▶ _What you should do_: Would you write out the data below exactly, with every line intact?
Top of Provided information
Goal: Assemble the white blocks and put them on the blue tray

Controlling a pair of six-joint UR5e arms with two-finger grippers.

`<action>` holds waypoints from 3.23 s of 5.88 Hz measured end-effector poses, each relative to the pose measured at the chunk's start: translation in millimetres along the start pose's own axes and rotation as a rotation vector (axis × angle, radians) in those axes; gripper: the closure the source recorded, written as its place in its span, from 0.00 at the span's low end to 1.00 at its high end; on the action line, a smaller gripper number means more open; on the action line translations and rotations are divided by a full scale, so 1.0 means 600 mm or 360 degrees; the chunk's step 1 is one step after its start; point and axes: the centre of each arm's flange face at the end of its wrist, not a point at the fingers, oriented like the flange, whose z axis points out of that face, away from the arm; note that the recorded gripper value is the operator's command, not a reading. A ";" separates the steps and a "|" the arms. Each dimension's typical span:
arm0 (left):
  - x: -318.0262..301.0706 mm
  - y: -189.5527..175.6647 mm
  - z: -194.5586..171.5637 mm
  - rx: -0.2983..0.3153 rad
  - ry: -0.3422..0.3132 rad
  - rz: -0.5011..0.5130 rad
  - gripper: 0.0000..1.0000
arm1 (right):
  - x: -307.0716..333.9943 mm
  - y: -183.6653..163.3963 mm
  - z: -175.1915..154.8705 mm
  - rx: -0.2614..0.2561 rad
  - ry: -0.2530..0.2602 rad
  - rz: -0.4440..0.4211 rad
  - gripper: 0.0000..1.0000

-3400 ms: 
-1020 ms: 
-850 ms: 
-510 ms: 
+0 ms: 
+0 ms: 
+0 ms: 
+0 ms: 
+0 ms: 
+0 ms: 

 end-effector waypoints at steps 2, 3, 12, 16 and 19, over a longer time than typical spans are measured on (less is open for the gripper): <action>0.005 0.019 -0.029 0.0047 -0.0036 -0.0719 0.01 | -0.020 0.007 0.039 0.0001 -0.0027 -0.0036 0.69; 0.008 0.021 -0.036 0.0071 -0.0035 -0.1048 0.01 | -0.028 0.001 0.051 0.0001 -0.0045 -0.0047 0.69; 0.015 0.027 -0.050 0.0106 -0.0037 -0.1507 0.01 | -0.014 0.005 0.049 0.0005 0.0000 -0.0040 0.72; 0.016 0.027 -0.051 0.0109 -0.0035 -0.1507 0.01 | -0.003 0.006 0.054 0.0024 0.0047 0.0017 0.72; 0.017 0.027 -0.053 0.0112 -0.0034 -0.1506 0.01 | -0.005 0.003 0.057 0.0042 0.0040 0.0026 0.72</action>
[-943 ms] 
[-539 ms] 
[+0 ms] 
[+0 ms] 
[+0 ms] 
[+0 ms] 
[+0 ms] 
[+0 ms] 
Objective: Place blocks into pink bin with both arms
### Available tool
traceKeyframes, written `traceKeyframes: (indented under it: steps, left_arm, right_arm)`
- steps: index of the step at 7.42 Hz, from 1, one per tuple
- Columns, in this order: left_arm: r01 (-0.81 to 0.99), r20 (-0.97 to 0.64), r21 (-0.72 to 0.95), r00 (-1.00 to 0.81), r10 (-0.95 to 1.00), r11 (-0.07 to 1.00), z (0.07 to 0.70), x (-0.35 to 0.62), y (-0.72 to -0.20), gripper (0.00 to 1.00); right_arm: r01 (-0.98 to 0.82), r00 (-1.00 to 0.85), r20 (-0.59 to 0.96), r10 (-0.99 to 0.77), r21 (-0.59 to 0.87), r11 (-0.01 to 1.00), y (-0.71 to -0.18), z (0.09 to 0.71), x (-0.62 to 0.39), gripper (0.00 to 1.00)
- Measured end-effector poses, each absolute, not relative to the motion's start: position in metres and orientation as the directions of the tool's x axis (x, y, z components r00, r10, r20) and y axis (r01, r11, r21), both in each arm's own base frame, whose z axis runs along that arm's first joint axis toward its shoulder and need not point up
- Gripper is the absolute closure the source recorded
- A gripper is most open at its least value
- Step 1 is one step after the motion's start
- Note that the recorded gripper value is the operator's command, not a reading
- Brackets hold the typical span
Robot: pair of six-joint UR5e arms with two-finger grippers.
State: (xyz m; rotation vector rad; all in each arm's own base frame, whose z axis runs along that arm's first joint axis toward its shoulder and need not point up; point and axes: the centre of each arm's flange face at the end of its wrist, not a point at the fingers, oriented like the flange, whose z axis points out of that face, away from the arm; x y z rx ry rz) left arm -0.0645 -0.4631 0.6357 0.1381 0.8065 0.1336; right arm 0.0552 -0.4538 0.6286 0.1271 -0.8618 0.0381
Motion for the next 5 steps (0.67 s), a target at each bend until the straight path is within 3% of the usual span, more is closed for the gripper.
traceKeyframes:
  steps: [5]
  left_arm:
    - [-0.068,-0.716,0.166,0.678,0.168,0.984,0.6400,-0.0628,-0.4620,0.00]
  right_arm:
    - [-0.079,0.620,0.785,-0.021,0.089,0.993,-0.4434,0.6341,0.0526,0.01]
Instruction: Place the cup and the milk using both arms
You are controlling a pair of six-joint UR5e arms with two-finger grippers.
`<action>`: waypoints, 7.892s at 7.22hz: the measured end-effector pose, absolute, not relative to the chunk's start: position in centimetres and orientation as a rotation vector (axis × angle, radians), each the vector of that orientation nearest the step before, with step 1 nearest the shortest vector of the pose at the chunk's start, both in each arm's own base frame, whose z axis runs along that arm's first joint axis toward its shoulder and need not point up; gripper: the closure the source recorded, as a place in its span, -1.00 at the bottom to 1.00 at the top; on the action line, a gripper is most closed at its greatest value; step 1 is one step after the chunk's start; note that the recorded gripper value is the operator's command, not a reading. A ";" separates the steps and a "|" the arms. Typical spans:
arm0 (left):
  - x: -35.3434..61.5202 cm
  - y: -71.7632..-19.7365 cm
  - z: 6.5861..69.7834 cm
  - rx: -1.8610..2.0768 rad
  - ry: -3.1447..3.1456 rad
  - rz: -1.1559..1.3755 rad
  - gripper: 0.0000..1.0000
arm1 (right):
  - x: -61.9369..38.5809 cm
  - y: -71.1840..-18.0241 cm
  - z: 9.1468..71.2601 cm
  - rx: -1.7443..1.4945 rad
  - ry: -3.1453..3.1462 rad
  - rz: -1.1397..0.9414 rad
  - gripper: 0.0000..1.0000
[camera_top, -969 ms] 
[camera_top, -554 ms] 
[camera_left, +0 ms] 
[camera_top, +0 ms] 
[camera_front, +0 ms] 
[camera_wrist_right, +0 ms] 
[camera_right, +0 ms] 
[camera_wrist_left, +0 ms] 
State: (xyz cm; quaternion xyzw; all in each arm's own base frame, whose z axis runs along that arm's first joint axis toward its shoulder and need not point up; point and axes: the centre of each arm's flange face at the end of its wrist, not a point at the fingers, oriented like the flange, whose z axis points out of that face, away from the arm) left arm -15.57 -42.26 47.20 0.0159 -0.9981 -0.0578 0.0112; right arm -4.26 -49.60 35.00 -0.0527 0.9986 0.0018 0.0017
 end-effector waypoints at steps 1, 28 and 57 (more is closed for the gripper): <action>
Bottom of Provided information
▶ _Expected answer_:
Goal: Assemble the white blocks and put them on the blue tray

Controlling a pair of six-joint UR5e arms with two-finger grippers.

`<action>` holds waypoints from 3.23 s of 5.88 Hz measured end-effector poses, each relative to the pose measured at the chunk's start: translation in millimetres along the start pose's own axes and rotation as a rotation vector (axis × angle, radians) in those axes; gripper: the closure the source recorded, written as its place in its span, from 0.00 at the span's low end to 1.00 at its high end; on the action line, a smaller gripper number means more open; on the action line translations and rotations are divided by a full scale, so 1.0 means 600 mm or 360 degrees; the chunk's step 1 is one step after its start; point and axes: the centre of each arm's flange face at the end of its wrist, not a point at the fingers, oriented like the flange, whose z axis points out of that face, away from the arm; note that the recorded gripper value is the operator's command, not a reading. A ";" separates the steps and a "|" the arms. Each dimension's typical span:
arm0 (left):
  - x: -318.0262..301.0706 mm
  - y: -189.5527..175.6647 mm
  - z: -194.5586..171.5637 mm
  - rx: -0.2983..0.3153 rad
  - ry: -0.3422..0.3132 rad
  - rz: -0.5011..0.5130 rad
  - gripper: 0.0000..1.0000
arm1 (right):
  - x: -307.0716..333.9943 mm
  - y: -183.6653..163.3963 mm
  - z: -175.1915..154.8705 mm
  - rx: -0.2614..0.2561 rad
  - ry: -0.2530..0.2602 rad
  - rz: -0.4440..0.4211 rad
  - gripper: 0.0000..1.0000

-3400 ms: 
-1020 ms: 
-850 ms: 
-510 ms: 
+0 ms: 
+0 ms: 
+0 ms: 
+0 ms: 
+0 ms: 
+0 ms: 

 end-effector waypoints at steps 2, 3, 12, 16 and 19, over a longer time than typical spans are measured on (less is open for the gripper): <action>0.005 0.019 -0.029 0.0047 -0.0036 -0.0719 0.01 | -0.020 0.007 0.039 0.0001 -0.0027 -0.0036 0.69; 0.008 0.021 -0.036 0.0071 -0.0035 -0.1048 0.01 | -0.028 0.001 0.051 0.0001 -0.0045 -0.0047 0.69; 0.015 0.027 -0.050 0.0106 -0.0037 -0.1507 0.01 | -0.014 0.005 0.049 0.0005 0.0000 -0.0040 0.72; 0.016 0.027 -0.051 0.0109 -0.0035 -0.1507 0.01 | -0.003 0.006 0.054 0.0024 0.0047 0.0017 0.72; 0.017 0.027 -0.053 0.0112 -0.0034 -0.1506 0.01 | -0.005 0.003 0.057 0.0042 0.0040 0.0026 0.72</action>
[-943 ms] 
[-539 ms] 
[+0 ms] 
[+0 ms] 
[+0 ms] 
[+0 ms] 
[+0 ms] 
[+0 ms] 
Objective: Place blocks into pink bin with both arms
### Available tool
traceKeyframes, written `traceKeyframes: (indented under it: steps, left_arm, right_arm)`
- steps: index of the step at 7.42 Hz, from 1, one per tuple
- Columns, in this order: left_arm: r01 (-0.81 to 0.99), r20 (-0.97 to 0.64), r21 (-0.72 to 0.95), r00 (-1.00 to 0.81), r10 (-0.95 to 1.00), r11 (-0.07 to 1.00), z (0.07 to 0.70), x (-0.35 to 0.62), y (-0.72 to -0.20), gripper (0.00 to 1.00); right_arm: r01 (-0.98 to 0.82), r00 (-1.00 to 0.85), r20 (-0.59 to 0.96), r10 (-0.99 to 0.77), r21 (-0.59 to 0.87), r11 (-0.01 to 1.00), y (-0.71 to -0.18), z (0.09 to 0.71), x (-0.62 to 0.39), gripper (0.00 to 1.00)
- Measured end-effector poses, each absolute, not relative to the motion's start: position in metres and orientation as the directions of the tool's x axis (x, y, z components r00, r10, r20) and y axis (r01, r11, r21), both in each arm's own base frame, whose z axis runs along that arm's first joint axis toward its shoulder and need not point up
- Gripper is the absolute closure the source recorded
- A gripper is most open at its least value
- Step 1 is one step after the motion's start
- Note that the recorded gripper value is the operator's command, not a reading
- Brackets hold the typical span
Robot: pair of six-joint UR5e arms with two-finger grippers.
State: (xyz m; rotation vector rad; all in each arm's own base frame, whose z axis runs along that arm's first joint axis toward its shoulder and need not point up; point and axes: the centre of each arm's flange face at the end of its wrist, not a point at the fingers, oriented like the flange, whose z axis points out of that face, away from the arm; x y z rx ry rz) left arm -0.0645 -0.4631 0.6357 0.1381 0.8065 0.1336; right arm 0.0552 -0.4538 0.6286 0.1271 -0.8618 0.0381
Motion for the next 5 steps (0.67 s), a target at each bend until the straight path is within 3% of the usual span, more is closed for the gripper.
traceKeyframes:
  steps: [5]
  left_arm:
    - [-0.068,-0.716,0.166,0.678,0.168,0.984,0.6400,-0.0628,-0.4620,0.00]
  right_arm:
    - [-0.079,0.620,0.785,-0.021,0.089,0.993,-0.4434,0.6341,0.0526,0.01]
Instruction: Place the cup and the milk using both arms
You are controlling a pair of six-joint UR5e arms with two-finger grippers.
`<action>`: waypoints, 7.892s at 7.22hz: the measured end-effector pose, absolute, not relative to the chunk's start: position in centimetres and orientation as a rotation vector (axis × angle, radians), each the vector of that orientation nearest the step before, with step 1 nearest the shortest vector of the pose at the chunk's start, both in each arm's own base frame, whose z axis runs along that arm's first joint axis toward its shoulder and need not point up; gripper: the closure the source recorded, as a place in its span, -1.00 at the bottom to 1.00 at the top; on the action line, a gripper is most closed at its greatest value; step 1 is one step after the chunk's start; note that the recorded gripper value is the operator's command, not a reading. A ";" separates the steps and a "|" the arms. Typical spans:
arm0 (left):
  - x: -35.3434..61.5202 cm
  - y: -71.7632..-19.7365 cm
  - z: 6.5861..69.7834 cm
  - rx: -1.8610..2.0768 rad
  - ry: -3.1447..3.1456 rad
  - rz: -1.1559..1.3755 rad
  - gripper: 0.0000..1.0000
arm1 (right):
  - x: -61.9369..38.5809 cm
  - y: -71.1840..-18.0241 cm
  - z: 9.1468..71.2601 cm
  - rx: -1.7443..1.4945 rad
  - ry: -3.1453..3.1462 rad
  - rz: -1.1397..0.9414 rad
  - gripper: 0.0000..1.0000
[camera_top, -969 ms] 
[camera_top, -554 ms] 
[camera_left, +0 ms] 
[camera_top, +0 ms] 
[camera_front, +0 ms] 
[camera_wrist_right, +0 ms] 
[camera_right, +0 ms] 
[camera_wrist_left, +0 ms] 
State: (xyz cm; quaternion xyzw; all in each arm's own base frame, whose z axis runs along that arm's first joint axis toward its shoulder and need not point up; point and axes: the centre of each arm's flange face at the end of its wrist, not a point at the fingers, oriented like the flange, whose z axis points out of that face, away from the arm) left arm -15.57 -42.26 47.20 0.0159 -0.9981 -0.0578 0.0112; right arm -4.26 -49.60 35.00 -0.0527 0.9986 0.0018 0.0017
 end-effector waypoints at steps 1, 28 and 57 (more is closed for the gripper): <action>

Besides this answer, the exercise requires nothing else.